_TO DO_:
Return verbatim every line from the first line of the data below to the line that contains "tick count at", inclusive, and no further.

──────── DATA FOR ANALYSIS

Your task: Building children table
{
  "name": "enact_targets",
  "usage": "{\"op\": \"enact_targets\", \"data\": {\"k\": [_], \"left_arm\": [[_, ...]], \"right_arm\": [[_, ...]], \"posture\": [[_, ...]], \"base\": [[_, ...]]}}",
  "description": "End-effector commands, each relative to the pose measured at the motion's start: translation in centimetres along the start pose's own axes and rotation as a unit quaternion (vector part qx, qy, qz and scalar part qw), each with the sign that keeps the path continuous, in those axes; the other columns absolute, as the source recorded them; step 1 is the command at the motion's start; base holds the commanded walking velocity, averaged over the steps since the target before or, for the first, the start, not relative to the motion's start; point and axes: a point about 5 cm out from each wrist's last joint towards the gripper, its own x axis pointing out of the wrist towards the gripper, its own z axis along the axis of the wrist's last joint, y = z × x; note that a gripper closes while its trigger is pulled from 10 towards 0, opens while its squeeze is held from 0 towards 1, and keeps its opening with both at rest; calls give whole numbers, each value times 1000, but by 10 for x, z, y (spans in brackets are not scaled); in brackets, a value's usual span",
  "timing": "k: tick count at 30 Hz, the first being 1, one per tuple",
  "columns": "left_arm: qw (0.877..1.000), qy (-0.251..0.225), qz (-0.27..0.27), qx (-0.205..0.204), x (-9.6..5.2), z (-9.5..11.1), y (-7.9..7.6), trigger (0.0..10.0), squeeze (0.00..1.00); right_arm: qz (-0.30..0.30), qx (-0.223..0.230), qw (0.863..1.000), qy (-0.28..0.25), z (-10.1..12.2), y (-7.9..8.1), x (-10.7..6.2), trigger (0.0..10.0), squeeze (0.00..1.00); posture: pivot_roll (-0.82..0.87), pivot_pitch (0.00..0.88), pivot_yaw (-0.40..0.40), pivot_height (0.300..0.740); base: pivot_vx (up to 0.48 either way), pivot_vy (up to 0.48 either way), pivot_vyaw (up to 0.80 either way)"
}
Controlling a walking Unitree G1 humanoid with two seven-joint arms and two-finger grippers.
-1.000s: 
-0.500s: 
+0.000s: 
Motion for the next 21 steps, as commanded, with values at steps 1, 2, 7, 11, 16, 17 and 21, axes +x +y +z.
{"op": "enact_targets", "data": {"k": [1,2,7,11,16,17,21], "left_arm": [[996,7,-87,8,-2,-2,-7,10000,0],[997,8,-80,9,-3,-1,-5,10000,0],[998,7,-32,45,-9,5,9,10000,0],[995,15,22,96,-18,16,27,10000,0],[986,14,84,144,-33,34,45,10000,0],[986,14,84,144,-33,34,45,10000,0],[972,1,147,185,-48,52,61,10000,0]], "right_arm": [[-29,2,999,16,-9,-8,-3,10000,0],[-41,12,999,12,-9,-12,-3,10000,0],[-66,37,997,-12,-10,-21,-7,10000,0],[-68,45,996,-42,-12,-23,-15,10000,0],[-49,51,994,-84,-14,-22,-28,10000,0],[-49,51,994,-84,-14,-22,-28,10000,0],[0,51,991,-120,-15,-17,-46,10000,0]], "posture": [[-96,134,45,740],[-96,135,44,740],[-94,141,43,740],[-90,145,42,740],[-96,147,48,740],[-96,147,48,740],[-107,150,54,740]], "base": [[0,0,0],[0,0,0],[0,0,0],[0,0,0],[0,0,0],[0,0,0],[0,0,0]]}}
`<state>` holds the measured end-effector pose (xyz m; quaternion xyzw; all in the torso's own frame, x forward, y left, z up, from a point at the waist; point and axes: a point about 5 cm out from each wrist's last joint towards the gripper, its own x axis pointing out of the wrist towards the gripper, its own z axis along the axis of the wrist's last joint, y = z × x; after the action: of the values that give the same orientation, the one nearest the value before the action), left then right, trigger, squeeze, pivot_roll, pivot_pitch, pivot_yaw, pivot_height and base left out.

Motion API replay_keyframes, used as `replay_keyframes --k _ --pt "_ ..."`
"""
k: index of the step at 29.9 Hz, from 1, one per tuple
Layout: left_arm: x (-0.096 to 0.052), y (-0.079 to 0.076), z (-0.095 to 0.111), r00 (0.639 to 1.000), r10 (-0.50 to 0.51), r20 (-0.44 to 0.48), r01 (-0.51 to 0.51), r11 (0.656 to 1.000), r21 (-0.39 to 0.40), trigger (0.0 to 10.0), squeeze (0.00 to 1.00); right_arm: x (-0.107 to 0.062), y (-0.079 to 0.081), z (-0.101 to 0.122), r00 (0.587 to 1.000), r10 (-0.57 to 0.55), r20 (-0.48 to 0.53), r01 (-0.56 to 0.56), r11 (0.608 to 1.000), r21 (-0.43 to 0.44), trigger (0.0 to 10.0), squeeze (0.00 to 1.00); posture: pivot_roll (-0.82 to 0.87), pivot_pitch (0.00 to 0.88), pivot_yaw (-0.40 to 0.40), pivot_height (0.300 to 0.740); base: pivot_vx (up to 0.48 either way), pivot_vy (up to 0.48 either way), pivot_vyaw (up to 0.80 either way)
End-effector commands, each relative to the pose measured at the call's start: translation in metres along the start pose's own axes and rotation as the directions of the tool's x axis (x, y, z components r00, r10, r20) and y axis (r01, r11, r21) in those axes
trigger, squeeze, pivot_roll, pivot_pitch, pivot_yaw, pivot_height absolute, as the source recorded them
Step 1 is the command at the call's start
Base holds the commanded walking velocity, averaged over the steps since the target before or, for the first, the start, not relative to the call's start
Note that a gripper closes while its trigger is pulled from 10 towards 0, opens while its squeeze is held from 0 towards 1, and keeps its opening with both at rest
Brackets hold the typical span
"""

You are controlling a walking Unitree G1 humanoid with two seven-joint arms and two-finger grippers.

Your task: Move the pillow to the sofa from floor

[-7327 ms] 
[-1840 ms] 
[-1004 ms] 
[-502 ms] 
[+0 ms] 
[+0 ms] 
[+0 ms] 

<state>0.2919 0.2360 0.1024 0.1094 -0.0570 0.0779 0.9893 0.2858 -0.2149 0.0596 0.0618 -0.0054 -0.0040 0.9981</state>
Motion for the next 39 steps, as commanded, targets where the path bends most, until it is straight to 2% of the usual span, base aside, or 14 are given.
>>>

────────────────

_TASK SOLUTION_:
Your task: Building children table
{
  "name": "enact_targets",
  "usage": "{\"op\": \"enact_targets\", \"data\": {\"k\": [_], \"left_arm\": [[_, ...]], \"right_arm\": [[_, ...]], \"posture\": [[_, ...]], \"base\": [[_, ...]]}}",
  "description": "End-effector commands, each relative to the pose measured at the motion's start: translation in centimetres along the start pose's own axes and rotation as a unit quaternion (vector part qx, qy, qz and scalar part qw), each with the sign that keeps the path continuous, in those axes; the other columns absolute, as the source recorded them; step 1 is the command at the motion's start; base holds the commanded walking velocity, averaged over the steps since the target before or, for the first, the start, not relative to the motion's start; point and axes: a point about 5 cm out from each wrist's last joint towards the gripper, its own x axis pointing out of the wrist towards the gripper, its own z axis along the axis of the wrist's last joint, y = z × x; note that a gripper closes while its trigger is pulled from 10 towards 0, opens while its squeeze is held from 0 towards 1, and keeps its opening with both at rest; calls give whole numbers, each value times 1000, but by 10 for x, z, y (spans in brackets are not scaled); in brackets, a value's usual span",
  "timing": "k: tick count at 30 Hz, the first being 1, one per tuple",

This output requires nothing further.